In 2003, Time Warner (TWX) opened the $1.7 billion Time Warner Center, a "city within a building", overlooking Manhattan's Central Park.  Time Warner's stock was $45 at the time, hit $68 in January 2007 and then dropped to $17 two years later.  It didn't reach $45 again until 2012.

In 2002, Bear Stearns moved into 383 Madison Ave., which covered a full New York City block.  A lot of the expansive space went into mortgage origination, packaging, collateralization and trading - activities at the core of the 2008 Financial Crisis.  Bear Stearns common peaked at $171 in January 2007 but J.P. Morgan agreed to buy the company in a fire sale for $2 a share in March 2008 (subsequently renegotiated to $10).

In 1984, AT&T (T) took occupancy of the postmodern "Chippendale" Building at 550 Madison Ave., just before finding itself in a premodern price war with MCI and Sprint over long-distance telephone rates.  Eight years later AT&T was out and Sony moved in.  If its pending merger with Time Warner goes through, however, it will gain custody of Time Warner Center.

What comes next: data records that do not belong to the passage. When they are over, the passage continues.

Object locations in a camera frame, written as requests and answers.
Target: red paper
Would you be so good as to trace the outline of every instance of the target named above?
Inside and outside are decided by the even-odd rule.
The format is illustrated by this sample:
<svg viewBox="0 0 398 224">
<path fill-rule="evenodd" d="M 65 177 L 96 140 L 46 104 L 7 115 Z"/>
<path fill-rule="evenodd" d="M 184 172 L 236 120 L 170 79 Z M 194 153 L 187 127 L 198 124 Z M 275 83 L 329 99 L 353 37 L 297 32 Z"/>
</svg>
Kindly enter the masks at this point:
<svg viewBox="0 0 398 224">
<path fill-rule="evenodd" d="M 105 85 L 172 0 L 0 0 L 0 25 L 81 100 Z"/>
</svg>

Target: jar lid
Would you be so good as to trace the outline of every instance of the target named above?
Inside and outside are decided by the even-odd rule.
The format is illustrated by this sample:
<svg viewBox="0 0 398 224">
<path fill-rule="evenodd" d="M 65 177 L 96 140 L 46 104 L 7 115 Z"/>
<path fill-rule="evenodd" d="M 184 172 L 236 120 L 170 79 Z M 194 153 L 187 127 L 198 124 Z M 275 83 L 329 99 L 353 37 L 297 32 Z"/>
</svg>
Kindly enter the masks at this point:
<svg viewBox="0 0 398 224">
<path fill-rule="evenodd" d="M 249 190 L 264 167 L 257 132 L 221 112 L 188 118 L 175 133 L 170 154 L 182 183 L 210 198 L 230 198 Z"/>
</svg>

Why does the HQ indicator work?  Kessler answers his own question:

Investors in public companies have no control and are at the whims of management.  Are a company's leaders frugal, or do they spend shareholders' money like drunken sailors?  Are they modest or do they have the hubris that leads to an edifice in honor of the CEO's greatness and legacy?  Will management be tempted to rush to fill the huge swaths of new empty headquarters space, often taking on questionable businesses?

Since there are exceptions that prove the rule, Kessler cautions that this shouldn't be an investor's only filter.  Five-and-dime store operator F.W. Woolworth moved into the gilded neo-gothic Woolworth Building in 1912 and had a nice run until the 1980s.  Your grandpa would have lost a ton if he got out before the world wars, Kessler observes.  Alas, time marches on and the building is now luxury condos.

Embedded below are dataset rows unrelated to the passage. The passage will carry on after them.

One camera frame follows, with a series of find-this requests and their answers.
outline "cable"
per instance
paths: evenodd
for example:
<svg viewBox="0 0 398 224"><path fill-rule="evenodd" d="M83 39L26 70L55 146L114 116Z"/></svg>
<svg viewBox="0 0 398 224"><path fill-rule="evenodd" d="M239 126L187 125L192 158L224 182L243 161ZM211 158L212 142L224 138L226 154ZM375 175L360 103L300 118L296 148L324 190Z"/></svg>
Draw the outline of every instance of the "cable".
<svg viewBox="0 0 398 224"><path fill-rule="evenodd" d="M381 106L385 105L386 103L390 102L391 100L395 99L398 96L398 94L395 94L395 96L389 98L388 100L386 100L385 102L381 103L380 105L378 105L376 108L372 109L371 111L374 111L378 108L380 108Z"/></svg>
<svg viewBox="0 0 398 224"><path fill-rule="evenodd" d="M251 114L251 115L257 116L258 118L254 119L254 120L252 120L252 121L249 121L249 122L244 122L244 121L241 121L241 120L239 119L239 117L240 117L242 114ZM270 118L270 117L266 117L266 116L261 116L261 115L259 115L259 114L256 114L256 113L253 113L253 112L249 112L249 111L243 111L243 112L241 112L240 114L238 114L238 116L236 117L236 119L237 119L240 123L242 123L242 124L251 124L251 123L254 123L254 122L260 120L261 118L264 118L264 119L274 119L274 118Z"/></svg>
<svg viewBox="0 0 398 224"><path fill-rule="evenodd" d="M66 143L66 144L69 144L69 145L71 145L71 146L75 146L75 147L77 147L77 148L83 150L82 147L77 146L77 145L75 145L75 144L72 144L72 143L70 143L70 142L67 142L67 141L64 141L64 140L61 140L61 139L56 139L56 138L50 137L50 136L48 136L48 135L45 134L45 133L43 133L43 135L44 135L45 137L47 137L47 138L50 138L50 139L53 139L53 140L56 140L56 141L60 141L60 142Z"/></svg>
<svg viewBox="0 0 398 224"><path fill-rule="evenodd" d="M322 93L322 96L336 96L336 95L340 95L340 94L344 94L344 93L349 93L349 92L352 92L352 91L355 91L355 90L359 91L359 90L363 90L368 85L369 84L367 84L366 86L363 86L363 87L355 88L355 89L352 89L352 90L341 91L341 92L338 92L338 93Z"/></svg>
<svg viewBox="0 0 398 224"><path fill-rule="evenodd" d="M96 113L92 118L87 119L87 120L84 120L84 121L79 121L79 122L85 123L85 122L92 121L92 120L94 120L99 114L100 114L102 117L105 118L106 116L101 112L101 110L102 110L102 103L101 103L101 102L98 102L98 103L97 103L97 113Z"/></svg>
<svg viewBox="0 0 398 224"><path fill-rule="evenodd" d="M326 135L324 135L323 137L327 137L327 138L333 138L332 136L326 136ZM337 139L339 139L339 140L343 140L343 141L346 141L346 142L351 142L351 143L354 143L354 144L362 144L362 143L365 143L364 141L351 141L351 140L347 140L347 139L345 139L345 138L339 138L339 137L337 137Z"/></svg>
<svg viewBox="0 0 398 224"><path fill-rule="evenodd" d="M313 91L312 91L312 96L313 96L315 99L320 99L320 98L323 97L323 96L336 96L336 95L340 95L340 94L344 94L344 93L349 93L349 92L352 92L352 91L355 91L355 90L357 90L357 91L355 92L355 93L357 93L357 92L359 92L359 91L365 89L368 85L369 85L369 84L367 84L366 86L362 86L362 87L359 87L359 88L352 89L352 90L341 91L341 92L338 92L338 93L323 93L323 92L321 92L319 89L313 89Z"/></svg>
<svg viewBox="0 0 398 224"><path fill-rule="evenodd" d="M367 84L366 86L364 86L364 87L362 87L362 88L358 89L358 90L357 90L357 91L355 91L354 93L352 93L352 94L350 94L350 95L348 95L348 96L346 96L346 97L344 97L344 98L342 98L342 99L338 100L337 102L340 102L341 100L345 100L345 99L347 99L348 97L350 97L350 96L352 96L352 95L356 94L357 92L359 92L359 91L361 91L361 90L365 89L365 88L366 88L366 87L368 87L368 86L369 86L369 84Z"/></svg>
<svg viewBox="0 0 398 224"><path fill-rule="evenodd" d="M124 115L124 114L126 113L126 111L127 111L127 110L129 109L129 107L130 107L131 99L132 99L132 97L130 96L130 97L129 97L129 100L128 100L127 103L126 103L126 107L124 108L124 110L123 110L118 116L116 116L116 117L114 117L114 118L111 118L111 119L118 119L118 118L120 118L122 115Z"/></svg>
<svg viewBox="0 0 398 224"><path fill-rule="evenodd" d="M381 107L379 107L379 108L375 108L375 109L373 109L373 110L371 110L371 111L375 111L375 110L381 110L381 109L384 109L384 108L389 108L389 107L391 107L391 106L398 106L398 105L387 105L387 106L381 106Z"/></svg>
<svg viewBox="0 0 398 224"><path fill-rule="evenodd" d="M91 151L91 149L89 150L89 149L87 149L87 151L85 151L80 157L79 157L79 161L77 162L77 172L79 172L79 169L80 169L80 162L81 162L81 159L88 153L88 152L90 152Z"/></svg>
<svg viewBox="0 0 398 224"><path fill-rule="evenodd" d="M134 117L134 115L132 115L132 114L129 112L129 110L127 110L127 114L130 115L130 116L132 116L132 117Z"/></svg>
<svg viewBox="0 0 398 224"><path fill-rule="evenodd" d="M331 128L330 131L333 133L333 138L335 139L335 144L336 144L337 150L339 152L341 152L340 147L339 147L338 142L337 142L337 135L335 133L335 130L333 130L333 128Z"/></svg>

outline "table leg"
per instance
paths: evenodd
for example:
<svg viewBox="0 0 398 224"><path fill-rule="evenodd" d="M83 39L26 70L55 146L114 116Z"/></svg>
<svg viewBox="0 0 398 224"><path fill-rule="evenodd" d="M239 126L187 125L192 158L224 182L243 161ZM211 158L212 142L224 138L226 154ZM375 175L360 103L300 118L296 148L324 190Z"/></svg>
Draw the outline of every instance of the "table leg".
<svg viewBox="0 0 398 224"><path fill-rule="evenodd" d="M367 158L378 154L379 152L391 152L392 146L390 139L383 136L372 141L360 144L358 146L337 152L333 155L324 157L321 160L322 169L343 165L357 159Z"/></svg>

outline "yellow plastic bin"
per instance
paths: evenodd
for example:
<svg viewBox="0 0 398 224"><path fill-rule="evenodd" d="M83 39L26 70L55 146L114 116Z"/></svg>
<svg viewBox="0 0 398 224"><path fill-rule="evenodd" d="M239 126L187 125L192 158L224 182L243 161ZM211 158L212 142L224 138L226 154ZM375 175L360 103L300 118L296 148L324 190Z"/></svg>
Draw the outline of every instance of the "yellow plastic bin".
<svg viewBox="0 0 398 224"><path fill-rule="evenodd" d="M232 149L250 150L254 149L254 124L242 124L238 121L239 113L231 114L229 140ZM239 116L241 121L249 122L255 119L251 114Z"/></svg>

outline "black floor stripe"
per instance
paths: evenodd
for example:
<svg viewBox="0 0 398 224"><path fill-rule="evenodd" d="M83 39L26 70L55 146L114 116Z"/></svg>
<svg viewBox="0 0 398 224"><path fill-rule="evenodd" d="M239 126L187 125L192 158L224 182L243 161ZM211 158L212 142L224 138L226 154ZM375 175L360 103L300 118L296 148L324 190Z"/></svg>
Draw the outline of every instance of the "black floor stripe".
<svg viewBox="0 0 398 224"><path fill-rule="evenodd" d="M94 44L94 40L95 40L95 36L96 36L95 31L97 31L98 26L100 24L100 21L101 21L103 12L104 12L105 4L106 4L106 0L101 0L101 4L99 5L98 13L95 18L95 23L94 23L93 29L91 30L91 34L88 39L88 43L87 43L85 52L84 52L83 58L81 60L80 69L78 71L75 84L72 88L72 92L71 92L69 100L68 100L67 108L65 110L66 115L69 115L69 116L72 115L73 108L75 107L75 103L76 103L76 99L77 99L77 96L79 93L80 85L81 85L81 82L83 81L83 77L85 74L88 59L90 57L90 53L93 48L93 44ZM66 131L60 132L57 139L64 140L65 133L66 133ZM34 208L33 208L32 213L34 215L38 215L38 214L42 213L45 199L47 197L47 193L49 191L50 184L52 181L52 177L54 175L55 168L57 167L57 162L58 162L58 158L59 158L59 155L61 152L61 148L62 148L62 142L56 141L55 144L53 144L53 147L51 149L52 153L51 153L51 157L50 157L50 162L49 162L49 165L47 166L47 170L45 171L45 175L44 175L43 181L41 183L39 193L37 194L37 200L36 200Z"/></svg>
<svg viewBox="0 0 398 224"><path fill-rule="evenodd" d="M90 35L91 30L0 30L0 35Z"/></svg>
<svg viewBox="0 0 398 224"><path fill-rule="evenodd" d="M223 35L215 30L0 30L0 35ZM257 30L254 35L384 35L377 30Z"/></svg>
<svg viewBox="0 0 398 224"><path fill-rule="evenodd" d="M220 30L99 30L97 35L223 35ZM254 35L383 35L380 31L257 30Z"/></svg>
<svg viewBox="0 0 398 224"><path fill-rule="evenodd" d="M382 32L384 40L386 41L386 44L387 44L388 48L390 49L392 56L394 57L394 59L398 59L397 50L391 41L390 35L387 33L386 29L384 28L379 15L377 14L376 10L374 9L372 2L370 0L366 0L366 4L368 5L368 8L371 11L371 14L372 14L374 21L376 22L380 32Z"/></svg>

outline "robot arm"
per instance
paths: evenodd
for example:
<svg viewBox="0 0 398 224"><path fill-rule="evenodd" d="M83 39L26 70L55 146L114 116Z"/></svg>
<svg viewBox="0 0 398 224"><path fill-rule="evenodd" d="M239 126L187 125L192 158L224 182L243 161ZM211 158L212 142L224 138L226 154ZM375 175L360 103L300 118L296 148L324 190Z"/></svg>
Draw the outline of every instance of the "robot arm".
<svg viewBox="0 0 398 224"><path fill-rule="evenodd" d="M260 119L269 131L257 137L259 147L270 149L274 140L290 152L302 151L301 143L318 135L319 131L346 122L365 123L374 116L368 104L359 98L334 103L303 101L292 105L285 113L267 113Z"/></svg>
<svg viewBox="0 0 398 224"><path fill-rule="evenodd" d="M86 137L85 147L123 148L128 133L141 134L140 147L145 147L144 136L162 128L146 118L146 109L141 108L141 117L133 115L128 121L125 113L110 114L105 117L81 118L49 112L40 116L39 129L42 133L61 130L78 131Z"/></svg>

The latest trend marks a stark departure for the tech industry, which typically has steered clear of the edifice complex reflected in the corporate palaces of banks and oil & gas multinationals.  Tech companies generally have occupied unremarkable, low-slung office buildings like those on Apple’s existing campus.  Even headquarters viewed locally as lavish — like former Sun Microsystems Inc.’s Silicon Valley campus — had relatively restrained designs and looked so much like a prison it was dubbed Sun Quentin.

Google (GOOGL) never built a headquarters but in 2003 took over the complex built for Silicon Graphics.  The latter company's stock peaked within nanoseconds of signing a lease for the Mountain View, Calif., campus it never occupied.  The former company recently filed plans for a transparent scalloped canopy over 600,000 square feet of office space including a public "Green Loop" through the first of four domes.  "We aim to blur the distinction between our buildings and nature," said the company.

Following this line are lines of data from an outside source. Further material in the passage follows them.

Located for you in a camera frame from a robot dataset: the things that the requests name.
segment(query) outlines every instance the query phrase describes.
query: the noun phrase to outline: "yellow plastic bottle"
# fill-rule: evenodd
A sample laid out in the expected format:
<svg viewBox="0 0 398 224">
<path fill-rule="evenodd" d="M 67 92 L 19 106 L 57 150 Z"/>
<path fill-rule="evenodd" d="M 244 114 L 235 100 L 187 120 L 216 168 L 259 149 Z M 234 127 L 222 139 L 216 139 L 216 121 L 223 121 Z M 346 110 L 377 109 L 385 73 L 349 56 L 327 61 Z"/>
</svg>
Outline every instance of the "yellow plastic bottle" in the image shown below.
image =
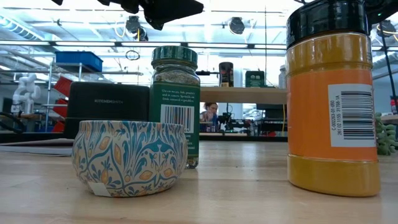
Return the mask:
<svg viewBox="0 0 398 224">
<path fill-rule="evenodd" d="M 303 189 L 380 191 L 363 1 L 315 1 L 287 23 L 288 176 Z"/>
</svg>

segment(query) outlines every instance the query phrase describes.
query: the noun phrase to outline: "black cap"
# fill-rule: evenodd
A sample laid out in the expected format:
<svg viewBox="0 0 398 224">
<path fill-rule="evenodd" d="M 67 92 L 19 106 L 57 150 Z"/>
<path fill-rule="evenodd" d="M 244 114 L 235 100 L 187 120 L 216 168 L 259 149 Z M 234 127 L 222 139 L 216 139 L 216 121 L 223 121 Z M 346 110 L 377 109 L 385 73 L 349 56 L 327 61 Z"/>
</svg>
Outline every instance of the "black cap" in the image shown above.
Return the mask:
<svg viewBox="0 0 398 224">
<path fill-rule="evenodd" d="M 316 0 L 294 11 L 286 28 L 287 48 L 326 32 L 369 33 L 364 0 Z"/>
</svg>

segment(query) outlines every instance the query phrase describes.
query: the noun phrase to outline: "green glass jar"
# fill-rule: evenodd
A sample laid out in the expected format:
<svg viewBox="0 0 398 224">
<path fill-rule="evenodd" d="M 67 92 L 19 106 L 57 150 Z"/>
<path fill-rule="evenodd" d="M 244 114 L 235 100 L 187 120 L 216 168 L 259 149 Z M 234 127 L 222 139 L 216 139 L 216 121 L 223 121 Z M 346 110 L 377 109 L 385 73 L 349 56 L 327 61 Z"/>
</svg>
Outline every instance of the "green glass jar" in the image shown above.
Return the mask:
<svg viewBox="0 0 398 224">
<path fill-rule="evenodd" d="M 198 54 L 186 47 L 157 47 L 152 53 L 155 72 L 150 84 L 149 119 L 185 126 L 189 169 L 199 163 L 200 79 L 195 74 L 197 63 Z"/>
</svg>

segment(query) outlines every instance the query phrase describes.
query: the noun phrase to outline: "person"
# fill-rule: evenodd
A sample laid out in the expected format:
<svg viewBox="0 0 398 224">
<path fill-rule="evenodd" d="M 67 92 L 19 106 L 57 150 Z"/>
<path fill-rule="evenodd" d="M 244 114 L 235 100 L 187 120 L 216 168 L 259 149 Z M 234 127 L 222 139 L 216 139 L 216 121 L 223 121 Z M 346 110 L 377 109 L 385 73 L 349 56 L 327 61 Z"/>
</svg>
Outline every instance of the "person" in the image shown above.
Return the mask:
<svg viewBox="0 0 398 224">
<path fill-rule="evenodd" d="M 202 122 L 212 122 L 212 124 L 201 125 L 201 131 L 211 132 L 217 131 L 217 103 L 205 103 L 203 108 L 206 110 L 200 113 L 200 121 Z"/>
</svg>

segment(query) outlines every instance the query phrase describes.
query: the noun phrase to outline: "barcode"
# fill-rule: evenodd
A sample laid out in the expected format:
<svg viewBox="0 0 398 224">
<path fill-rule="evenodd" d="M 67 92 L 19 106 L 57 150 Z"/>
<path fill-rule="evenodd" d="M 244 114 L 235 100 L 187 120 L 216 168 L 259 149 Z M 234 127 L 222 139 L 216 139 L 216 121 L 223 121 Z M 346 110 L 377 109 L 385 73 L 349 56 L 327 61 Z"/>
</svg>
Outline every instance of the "barcode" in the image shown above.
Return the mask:
<svg viewBox="0 0 398 224">
<path fill-rule="evenodd" d="M 329 109 L 332 146 L 376 145 L 371 85 L 329 85 Z"/>
<path fill-rule="evenodd" d="M 181 124 L 186 133 L 193 133 L 193 106 L 162 105 L 160 107 L 160 122 Z"/>
</svg>

Since early March, the so-called FAANG stocks - Facebook (FB), Amazon, Apple, Netflix (NFLX) and Google - have gained approximately $260 billion in value, while the other 495 companies in the S&&P 500 have lost the same amount.  Since early 2015, the total market capitalization of the S&P 500 has risen from $19.5 trillion to $21.3 trillion.  Notably, the "Big 5" NASDAQ stocks, the FAANGS ex-Netflix plus Microsoft account for 56% of the $1.8 trillion gain.  Breaking it down, the combined market cap of the NASDAQ Big 5 has soared from $1.9 trillion to $3 trillion since early 2015, or by 55%.  That compares to just a 4.5% gain in the aggregate market cap of the other 495 S&P 500 stocks during that period.  This pronounced narrowing of market drivers has drawn comparisons to the Nifty Fifty scenario of the early 1970s, which was followed by a major, prolonged downturn in equities.

Shareholders have no direct input on decisions to construct arguably extravagant corporate headquarters but that's a topic for another day.  But, hopefully, the spate of erecting lavish headquarters for some of today's most prominent market-movers is not the harbinger of a similar down leg in valuation for these companies - and for the market as a whole.